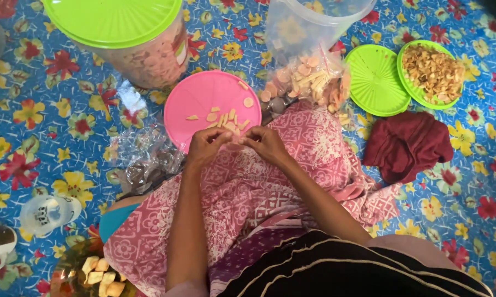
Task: Preparing small circular food items by hand on a pink plate while sitting on the floor
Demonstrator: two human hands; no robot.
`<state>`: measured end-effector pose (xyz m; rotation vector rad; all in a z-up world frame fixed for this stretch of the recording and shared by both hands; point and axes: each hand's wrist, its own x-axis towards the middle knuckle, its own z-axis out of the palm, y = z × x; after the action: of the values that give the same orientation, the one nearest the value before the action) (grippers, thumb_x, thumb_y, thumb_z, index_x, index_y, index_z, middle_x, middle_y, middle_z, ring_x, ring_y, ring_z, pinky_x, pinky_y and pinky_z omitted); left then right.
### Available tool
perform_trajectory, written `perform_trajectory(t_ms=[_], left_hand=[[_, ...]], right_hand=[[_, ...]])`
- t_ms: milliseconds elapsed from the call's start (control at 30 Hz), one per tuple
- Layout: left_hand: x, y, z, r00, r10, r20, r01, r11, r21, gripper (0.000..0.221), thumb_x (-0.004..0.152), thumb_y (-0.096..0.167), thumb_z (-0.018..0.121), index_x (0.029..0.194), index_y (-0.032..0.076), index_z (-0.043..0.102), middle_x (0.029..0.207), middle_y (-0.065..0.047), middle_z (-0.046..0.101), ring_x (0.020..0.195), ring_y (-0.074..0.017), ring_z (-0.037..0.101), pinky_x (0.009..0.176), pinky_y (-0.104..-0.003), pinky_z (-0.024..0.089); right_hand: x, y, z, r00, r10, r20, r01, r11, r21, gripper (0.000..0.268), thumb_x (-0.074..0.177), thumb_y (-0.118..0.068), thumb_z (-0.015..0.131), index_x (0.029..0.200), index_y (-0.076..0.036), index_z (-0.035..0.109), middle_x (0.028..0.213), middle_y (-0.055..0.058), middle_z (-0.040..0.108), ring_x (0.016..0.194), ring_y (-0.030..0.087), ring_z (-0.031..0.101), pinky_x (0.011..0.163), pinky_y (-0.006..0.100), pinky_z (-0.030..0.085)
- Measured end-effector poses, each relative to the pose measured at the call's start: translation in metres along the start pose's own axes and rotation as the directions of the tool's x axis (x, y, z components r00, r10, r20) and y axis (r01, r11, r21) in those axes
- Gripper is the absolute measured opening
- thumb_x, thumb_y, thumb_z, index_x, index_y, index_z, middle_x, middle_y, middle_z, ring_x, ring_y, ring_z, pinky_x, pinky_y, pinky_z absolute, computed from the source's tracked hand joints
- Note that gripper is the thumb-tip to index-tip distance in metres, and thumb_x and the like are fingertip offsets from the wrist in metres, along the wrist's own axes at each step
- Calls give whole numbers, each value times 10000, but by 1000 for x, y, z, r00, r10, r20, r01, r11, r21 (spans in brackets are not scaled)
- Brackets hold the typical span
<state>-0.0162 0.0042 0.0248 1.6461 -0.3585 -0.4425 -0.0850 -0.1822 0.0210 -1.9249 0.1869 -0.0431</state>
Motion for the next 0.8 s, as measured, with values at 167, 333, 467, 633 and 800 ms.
perform_trajectory(t_ms=[167, 333, 467, 633, 800], left_hand=[[1, -14, -2, 998, 53, -17, -51, 993, 106, 70, 817, 186, 711, 797, 120, 719, 663, -48, 672, 630, -108, 618, 564, -220, 500], [2, -14, -1, 998, 65, -19, -61, 985, 163, 121, 835, 211, 688, 737, 143, 708, 627, -35, 671, 593, -124, 631, 546, -235, 498], [-2, 6, 8, 991, 74, -114, -65, 994, 84, 81, 852, 209, 672, 844, 133, 697, 707, -49, 677, 656, -107, 616, 604, -252, 505], [3, 0, -7, 905, 121, -408, -135, 991, -7, 165, 897, 171, 645, 1015, 58, 662, 858, -127, 652, 763, -158, 585, 690, -299, 512], [16, -32, -25, 782, 98, -616, -130, 992, -7, 136, 875, 189, 638, 929, 70, 674, 697, -96, 656, 609, -146, 619, 561, -236, 543]], right_hand=[[-1, 8, 1, 998, 17, 56, -17, 1000, -2, 134, 770, -148, 735, 899, -123, 713, 725, 60, 659, 696, 142, 627, 597, 237, 490], [-4, 5, -1, 997, 34, 73, -33, 999, -18, 140, 759, -128, 741, 895, -111, 711, 704, 63, 651, 683, 146, 621, 580, 241, 487], [2, 15, -8, 999, 9, 33, -10, 1000, 13, 129, 775, -105, 722, 903, -110, 700, 704, 56, 644, 672, 143, 623, 583, 246, 498], [20, -32, -55, 996, -20, -83, 33, 988, 152, 191, 842, 16, 601, 992, -84, 665, 759, 57, 628, 666, 143, 611, 625, 265, 525], [71, 13, -131, 970, -106, -218, 150, 969, 195, 174, 926, -18, 551, 1052, -129, 598, 859, 3, 594, 736, 83, 590, 703, 208, 509]])
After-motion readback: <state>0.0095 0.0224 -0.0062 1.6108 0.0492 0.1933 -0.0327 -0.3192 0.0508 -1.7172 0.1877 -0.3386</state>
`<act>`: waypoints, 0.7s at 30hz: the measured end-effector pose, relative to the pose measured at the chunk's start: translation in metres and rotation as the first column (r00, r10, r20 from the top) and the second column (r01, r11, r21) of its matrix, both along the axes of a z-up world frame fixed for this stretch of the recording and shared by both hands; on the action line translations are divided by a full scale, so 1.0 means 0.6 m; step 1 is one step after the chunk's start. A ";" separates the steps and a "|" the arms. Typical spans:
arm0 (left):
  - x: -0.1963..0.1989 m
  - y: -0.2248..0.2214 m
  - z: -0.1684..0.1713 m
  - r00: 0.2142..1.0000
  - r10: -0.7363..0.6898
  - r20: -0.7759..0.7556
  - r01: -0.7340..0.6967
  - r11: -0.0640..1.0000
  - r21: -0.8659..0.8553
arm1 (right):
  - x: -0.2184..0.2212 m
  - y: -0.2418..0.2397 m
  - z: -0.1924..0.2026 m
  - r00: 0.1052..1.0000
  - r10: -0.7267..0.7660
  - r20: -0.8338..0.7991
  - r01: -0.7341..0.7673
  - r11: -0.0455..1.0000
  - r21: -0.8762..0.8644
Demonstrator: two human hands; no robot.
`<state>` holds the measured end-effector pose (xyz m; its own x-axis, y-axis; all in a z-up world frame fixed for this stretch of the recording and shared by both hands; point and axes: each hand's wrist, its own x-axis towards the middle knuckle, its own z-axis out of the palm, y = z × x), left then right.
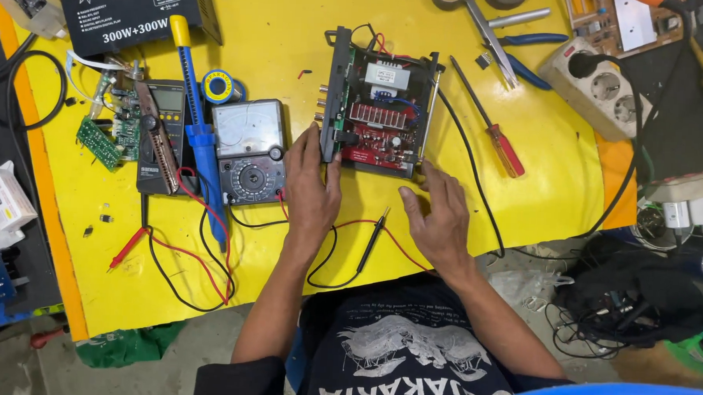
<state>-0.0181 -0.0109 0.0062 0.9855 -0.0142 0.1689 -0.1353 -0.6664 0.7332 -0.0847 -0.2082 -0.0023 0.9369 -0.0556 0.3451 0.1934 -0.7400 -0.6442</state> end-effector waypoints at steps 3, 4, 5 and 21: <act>-0.005 -0.008 -0.031 0.996 0.035 0.077 -0.034 0.999 -0.013 | 0.007 -0.003 0.018 0.992 -0.046 -0.121 0.057 0.994 0.090; -0.008 -0.010 -0.033 0.996 0.041 0.080 -0.040 0.999 -0.008 | 0.008 -0.005 0.017 0.992 -0.039 -0.119 0.051 0.994 0.096; -0.010 -0.012 -0.036 0.996 0.055 0.077 -0.052 0.998 -0.038 | 0.010 -0.008 0.016 0.990 -0.036 -0.134 0.052 0.992 0.116; -0.067 -0.071 0.014 0.997 -0.019 -0.077 0.007 0.989 -0.146 | 0.060 -0.089 0.013 0.992 0.036 -0.117 0.007 0.938 0.347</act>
<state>-0.0583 -0.0535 0.0144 0.9956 -0.0079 0.0931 -0.0820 -0.5508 0.8306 -0.0487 -0.2615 0.0057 0.9717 -0.1372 0.1921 0.1081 -0.4645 -0.8789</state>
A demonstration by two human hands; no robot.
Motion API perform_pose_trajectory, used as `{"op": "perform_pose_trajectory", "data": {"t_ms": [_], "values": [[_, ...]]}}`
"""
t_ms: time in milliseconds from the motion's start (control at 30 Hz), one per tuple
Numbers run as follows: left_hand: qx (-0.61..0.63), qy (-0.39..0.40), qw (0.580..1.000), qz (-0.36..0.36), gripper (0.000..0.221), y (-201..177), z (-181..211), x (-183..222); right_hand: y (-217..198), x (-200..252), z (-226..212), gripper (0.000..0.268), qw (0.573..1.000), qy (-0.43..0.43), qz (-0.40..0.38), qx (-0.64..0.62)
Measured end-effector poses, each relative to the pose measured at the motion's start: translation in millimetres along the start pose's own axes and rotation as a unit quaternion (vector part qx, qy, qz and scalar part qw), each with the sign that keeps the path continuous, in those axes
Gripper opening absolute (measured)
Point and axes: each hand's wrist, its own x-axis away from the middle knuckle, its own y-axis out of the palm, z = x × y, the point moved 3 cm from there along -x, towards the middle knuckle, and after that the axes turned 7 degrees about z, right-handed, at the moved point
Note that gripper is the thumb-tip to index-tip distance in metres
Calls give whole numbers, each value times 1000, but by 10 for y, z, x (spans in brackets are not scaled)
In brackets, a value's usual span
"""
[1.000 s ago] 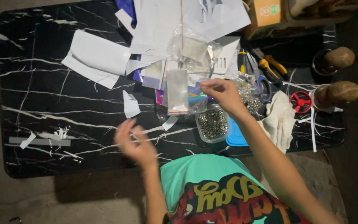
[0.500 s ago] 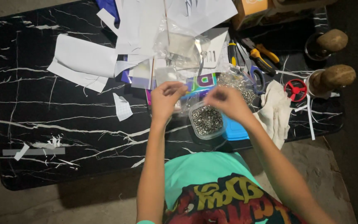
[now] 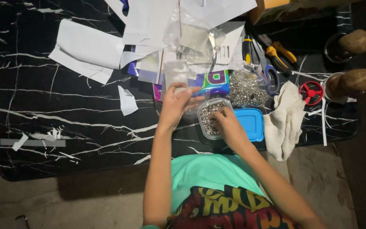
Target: The person picks up metal hardware pieces from a container and a pile, placing them into small clear plastic bags, and eventually wipes the work surface with a cloth.
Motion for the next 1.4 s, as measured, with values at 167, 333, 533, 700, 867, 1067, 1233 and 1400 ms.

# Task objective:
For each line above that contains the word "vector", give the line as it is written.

# Result below:
`<state>`: measured end-effector pose (xyz m; rotation vector rad; all in a z-up world frame fixed for this stretch of the recording and shared by both hands; point and axes: each hand's wrist, its own x-axis towards the middle knuckle, its own z-axis out of the palm, y = z × x; after the action: of the values that give the same orientation, the one nearest the value before the action) (grippers, thumb_x, thumb_y, thumb_z, index_x, index_y, index_z, middle_x, middle_y, middle_z, ring_x, ring_y, ring_z, pinky_x, pinky_y and pinky_z omitted); left then right.
Measured end-effector poses, each relative to the pose measured at the motion's start: translation in millimetres along the start pose's own axes and rotation as a unit quaternion (vector part qx, qy, qz and scalar part qw), each with the sign that keeps the path continuous, in those axes

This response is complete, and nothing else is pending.